AI method | Learning type | Common tasks | Must suitable data types | Quantity of data required | Interpretability | Example use in ART? |
---|---|---|---|---|---|---|
Linear/Logistic regression | Supervised | C&R | Numerical | ++ | +++ | Optimizing trigger day timing27 |
Decision tree | Supervised | C&R | Numerical, categorical | ++ | +++ | Decision-making during OS30 |
k-NN | Supervised | C&R | Numerical, categorical | + | ++ | Optimizing starting dose during OS11 |
SVM | Supervised | C&R | Numerical, categorical | ++ | ++ | Streamlining monitoring of patients during OS31 |
Random forest | Supervised | C&R | Numerical, categorical | ++ | ++ | Predicting risk of OHSS during OS32 |
CNN | Supervised, unsupervised | C&R, clustering | Image, audio, text | +++ | + | Predicting ploidy status of an embryo100 |
k-means | Unsupervised | Clustering | Numerical | ++ | ++ | Effect of sperm parameters on IVF outcomes64 |
GAN | Unsupervised | Generative | Image, time-series, text | +++ | + | Generating synthetic embryo images73 |
LLM | Unsupervised | Generative | Text | +++ | + | Pre-treatment counseling6 |
Rules-of-thumb in determining the most suitable machine learning algorithm for a task with relevant examples of their application. Three plus signs imply the highest requirement or capacity, and one plus sign the lowest. For example, the convolutional neural network (CNN) supports several data types, and generally requires high quantities of data (i.e., thousands) for adequate performance, but exhibits poor interpretability (i.e., ‘black-box’).

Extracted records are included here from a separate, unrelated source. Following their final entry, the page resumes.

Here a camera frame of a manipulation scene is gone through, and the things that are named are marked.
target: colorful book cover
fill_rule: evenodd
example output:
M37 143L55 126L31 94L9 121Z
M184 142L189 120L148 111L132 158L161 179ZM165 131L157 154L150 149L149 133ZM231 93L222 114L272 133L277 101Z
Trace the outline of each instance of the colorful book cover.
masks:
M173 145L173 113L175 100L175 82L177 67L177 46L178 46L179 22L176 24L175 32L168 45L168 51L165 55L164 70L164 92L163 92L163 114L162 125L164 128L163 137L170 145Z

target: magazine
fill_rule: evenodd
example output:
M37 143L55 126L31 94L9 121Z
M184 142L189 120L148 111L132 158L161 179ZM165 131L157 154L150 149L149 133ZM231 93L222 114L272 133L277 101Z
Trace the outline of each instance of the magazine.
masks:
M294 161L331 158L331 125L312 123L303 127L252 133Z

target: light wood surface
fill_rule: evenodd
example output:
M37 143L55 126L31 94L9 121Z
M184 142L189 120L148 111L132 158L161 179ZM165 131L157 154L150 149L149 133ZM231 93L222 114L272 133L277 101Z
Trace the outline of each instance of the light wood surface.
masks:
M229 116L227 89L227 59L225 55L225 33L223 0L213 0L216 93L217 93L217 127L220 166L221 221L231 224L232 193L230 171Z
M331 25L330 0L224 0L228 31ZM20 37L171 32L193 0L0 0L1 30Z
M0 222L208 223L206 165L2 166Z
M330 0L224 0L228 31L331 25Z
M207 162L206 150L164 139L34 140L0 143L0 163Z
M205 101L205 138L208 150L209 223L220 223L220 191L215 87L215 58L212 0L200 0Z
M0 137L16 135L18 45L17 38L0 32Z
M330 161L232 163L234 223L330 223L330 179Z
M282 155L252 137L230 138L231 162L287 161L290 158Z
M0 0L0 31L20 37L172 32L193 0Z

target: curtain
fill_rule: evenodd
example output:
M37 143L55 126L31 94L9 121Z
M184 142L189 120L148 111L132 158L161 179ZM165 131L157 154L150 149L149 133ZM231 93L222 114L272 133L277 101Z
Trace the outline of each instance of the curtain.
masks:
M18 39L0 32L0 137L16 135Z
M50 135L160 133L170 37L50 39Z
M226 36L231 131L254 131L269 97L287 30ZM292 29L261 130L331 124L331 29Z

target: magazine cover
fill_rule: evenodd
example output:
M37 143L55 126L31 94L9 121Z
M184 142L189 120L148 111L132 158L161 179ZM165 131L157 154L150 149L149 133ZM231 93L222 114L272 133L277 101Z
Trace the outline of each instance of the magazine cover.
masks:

Conversely, k-nearest neighbors (k-NN) can work well even with only hundreds of data samples, and the weighting of predictors can be reasonably estimated for interpretability purposes. AI artificial intelligence, ART assisted reproductive technology, C&R classification and regression, SVM support vector machine, CNN convolutional neural network, GAN generative adversarial network, LLM large language model, OS ovarian stimulation, OHSS ovarian hyperstimulation syndrome.